WHAT IS REQUIRED =
Search the material below for lines containing the string "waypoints", and copy every one you find.
(DATA BLOCK)
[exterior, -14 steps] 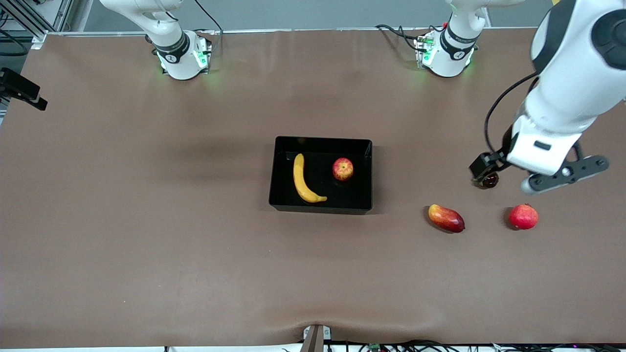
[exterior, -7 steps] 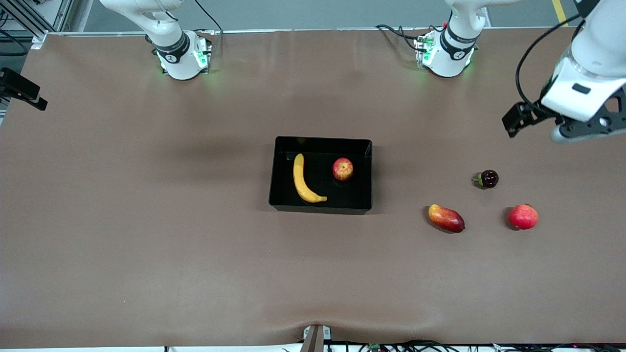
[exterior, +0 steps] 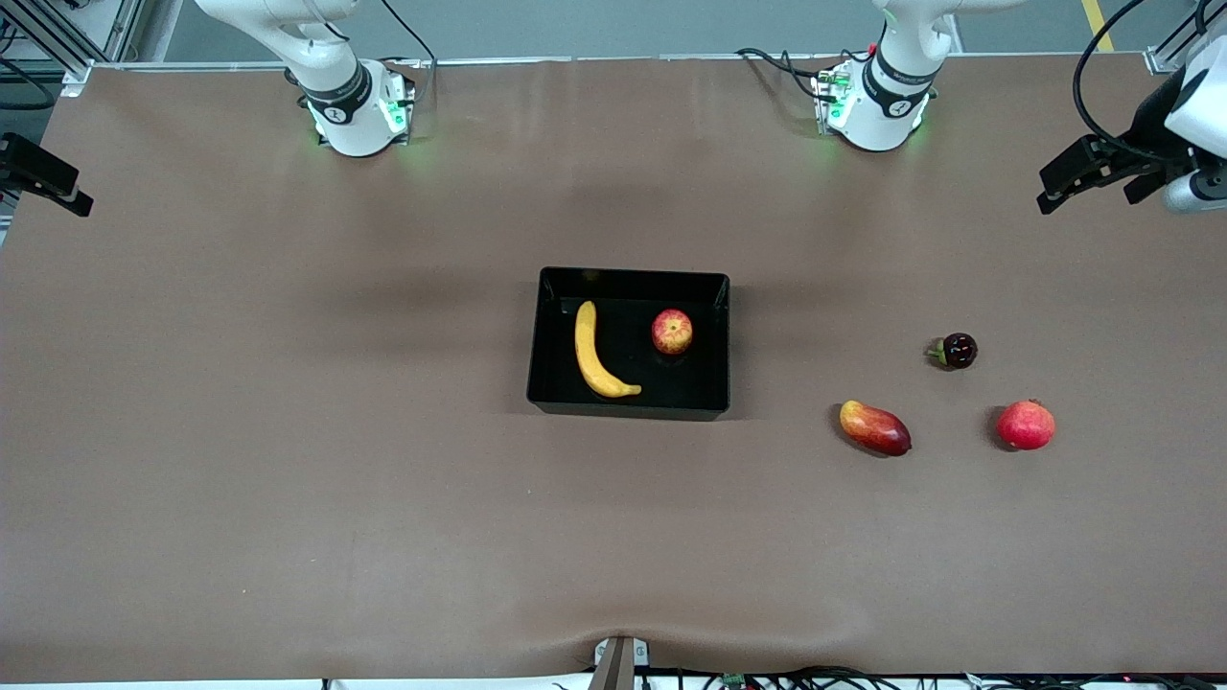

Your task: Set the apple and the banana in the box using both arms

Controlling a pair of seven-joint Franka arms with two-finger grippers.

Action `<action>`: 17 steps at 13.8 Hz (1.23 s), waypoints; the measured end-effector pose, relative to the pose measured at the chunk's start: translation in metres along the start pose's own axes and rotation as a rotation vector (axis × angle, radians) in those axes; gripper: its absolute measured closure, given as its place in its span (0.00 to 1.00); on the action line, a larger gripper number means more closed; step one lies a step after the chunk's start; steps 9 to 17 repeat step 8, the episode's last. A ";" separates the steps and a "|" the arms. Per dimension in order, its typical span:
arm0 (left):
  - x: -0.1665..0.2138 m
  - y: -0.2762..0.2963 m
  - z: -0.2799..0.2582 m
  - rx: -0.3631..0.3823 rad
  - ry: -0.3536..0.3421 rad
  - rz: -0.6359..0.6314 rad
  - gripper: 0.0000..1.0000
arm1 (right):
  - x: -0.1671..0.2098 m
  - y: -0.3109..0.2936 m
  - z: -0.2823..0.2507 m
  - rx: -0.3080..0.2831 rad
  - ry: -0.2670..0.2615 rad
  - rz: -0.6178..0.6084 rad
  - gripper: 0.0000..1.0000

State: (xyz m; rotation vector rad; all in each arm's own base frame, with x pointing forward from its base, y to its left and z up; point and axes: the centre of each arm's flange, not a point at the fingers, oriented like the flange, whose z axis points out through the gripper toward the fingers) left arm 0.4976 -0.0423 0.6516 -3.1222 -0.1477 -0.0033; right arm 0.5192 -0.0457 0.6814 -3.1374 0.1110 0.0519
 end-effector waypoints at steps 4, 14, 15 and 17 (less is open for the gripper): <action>-0.001 0.004 -0.006 -0.002 0.014 0.009 0.00 | 0.000 0.000 0.000 0.000 0.000 0.000 0.00; 0.001 0.005 -0.008 -0.002 0.010 0.010 0.00 | 0.000 0.000 0.000 0.000 0.000 -0.001 0.00; 0.001 0.005 -0.008 -0.002 0.010 0.010 0.00 | 0.000 0.000 0.000 0.000 0.000 -0.001 0.00; 0.001 0.005 -0.008 -0.002 0.010 0.010 0.00 | 0.000 0.000 0.000 0.000 0.000 -0.001 0.00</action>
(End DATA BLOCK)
RESPONSE BOX =
Action `<action>`: 17 steps at 13.8 Hz (1.23 s), waypoints; the measured end-effector pose, relative to the pose measured at the chunk's start: translation in metres along the start pose's own axes and rotation as a rotation vector (axis × angle, radians) in those axes; gripper: its absolute measured closure, given as its place in its span (0.00 to 1.00); on the action line, a larger gripper number means more closed; step one lies a step after the chunk's start; steps 9 to 17 repeat step 8, the episode's last. A ";" separates the steps and a "|" the arms. Per dimension in order, its typical span:
 end-effector waypoints at steps 4, 14, 15 and 17 (less is open for the gripper): <action>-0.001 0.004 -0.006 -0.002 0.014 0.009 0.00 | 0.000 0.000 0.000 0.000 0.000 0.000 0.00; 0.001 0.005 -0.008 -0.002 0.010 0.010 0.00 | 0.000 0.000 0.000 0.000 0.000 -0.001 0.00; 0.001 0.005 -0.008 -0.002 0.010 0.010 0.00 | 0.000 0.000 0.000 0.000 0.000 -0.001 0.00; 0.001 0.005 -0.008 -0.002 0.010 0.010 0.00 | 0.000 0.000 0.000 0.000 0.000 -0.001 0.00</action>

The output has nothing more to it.